• EXERCISE AIM:
I'd ask you to write out the lines below exactly, with no images.

• DATA SEGMENT:
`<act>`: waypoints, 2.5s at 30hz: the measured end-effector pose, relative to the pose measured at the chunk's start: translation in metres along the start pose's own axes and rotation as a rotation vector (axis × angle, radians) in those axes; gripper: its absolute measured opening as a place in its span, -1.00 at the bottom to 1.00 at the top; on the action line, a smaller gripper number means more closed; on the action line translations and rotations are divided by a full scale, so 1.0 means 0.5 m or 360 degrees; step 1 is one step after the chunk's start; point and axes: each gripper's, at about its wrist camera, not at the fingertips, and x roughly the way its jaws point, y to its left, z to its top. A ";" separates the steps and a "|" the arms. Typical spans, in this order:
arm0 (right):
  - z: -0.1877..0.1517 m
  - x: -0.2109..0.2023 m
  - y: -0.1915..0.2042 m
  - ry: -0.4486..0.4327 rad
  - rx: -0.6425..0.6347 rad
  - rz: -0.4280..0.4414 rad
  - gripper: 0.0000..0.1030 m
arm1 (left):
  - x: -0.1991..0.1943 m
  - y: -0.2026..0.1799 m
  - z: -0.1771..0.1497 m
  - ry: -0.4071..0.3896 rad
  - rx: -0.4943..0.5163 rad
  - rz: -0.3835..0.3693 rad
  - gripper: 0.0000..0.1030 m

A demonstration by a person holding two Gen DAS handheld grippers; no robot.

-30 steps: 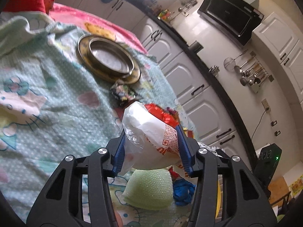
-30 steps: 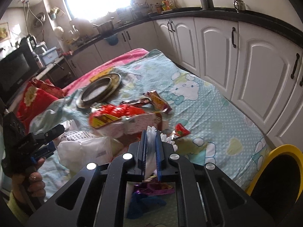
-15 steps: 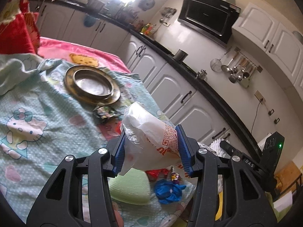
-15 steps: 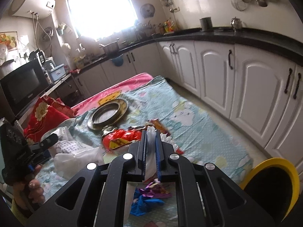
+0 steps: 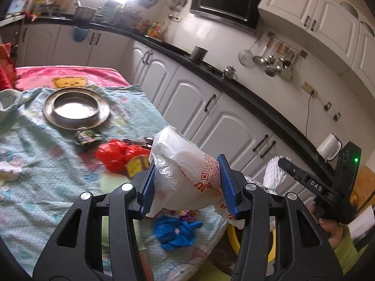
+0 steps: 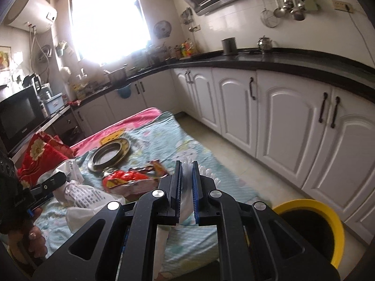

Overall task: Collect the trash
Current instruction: 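Carry the white plastic bag and white mesh bag over the yellow bin with both tools, then open both tools to drop the bags into the yellow bin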

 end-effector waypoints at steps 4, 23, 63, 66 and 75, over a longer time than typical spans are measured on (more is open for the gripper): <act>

• EXPECTED ANSWER:
`<act>`: waypoints, 2.5s at 30hz: the measured end-effector pose, relative to the pose measured at the chunk's start: translation in metres along the start pose's own axes and rotation as a rotation vector (axis × angle, radians) in those axes; gripper: its absolute measured opening as a place in its span, -1.00 at the bottom to 1.00 at the top; on the action line, a smaller gripper number means more closed; on the action line translations and rotations are divided by a full scale, so 1.0 means 0.5 m or 360 degrees; step 1 is one step after the chunk's start; point and axes: each gripper's, at about its wrist camera, not at the fingertips, and x roughly the way its jaws point, y to its left, z to its top. A ";" separates the steps and a "|" the arms. Typical spans, in this order:
arm0 (right):
  - z: -0.1877..0.1517 m
  - x: -0.2109..0.2023 m
  - y: -0.1915..0.2042 m
  - ry: -0.4486..0.4327 rad
  - rx: -0.6425..0.6347 rad
  - rz: -0.4280..0.4414 rad
  - gripper: 0.0000..0.1030 m
arm1 (left):
  - x: -0.1991..0.1943 m
  - y: -0.2026..0.1799 m
  - z: -0.1771..0.1497 m
  - ry: -0.4071..0.3896 rad
  - rx: -0.4943..0.5163 rad
  - rz: -0.3835..0.3693 rad
  - gripper: 0.0000..0.1030 m

A demonstration by a person holding two Gen DAS handheld grippers; no robot.

-30 steps: 
-30 steps: 
-15 steps: 
-15 steps: 
+0 steps: 
+0 steps: 

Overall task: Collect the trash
Current instruction: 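Carry the white plastic bag and white mesh bag over the yellow bin with both tools, then open both tools to drop the bags into the yellow bin
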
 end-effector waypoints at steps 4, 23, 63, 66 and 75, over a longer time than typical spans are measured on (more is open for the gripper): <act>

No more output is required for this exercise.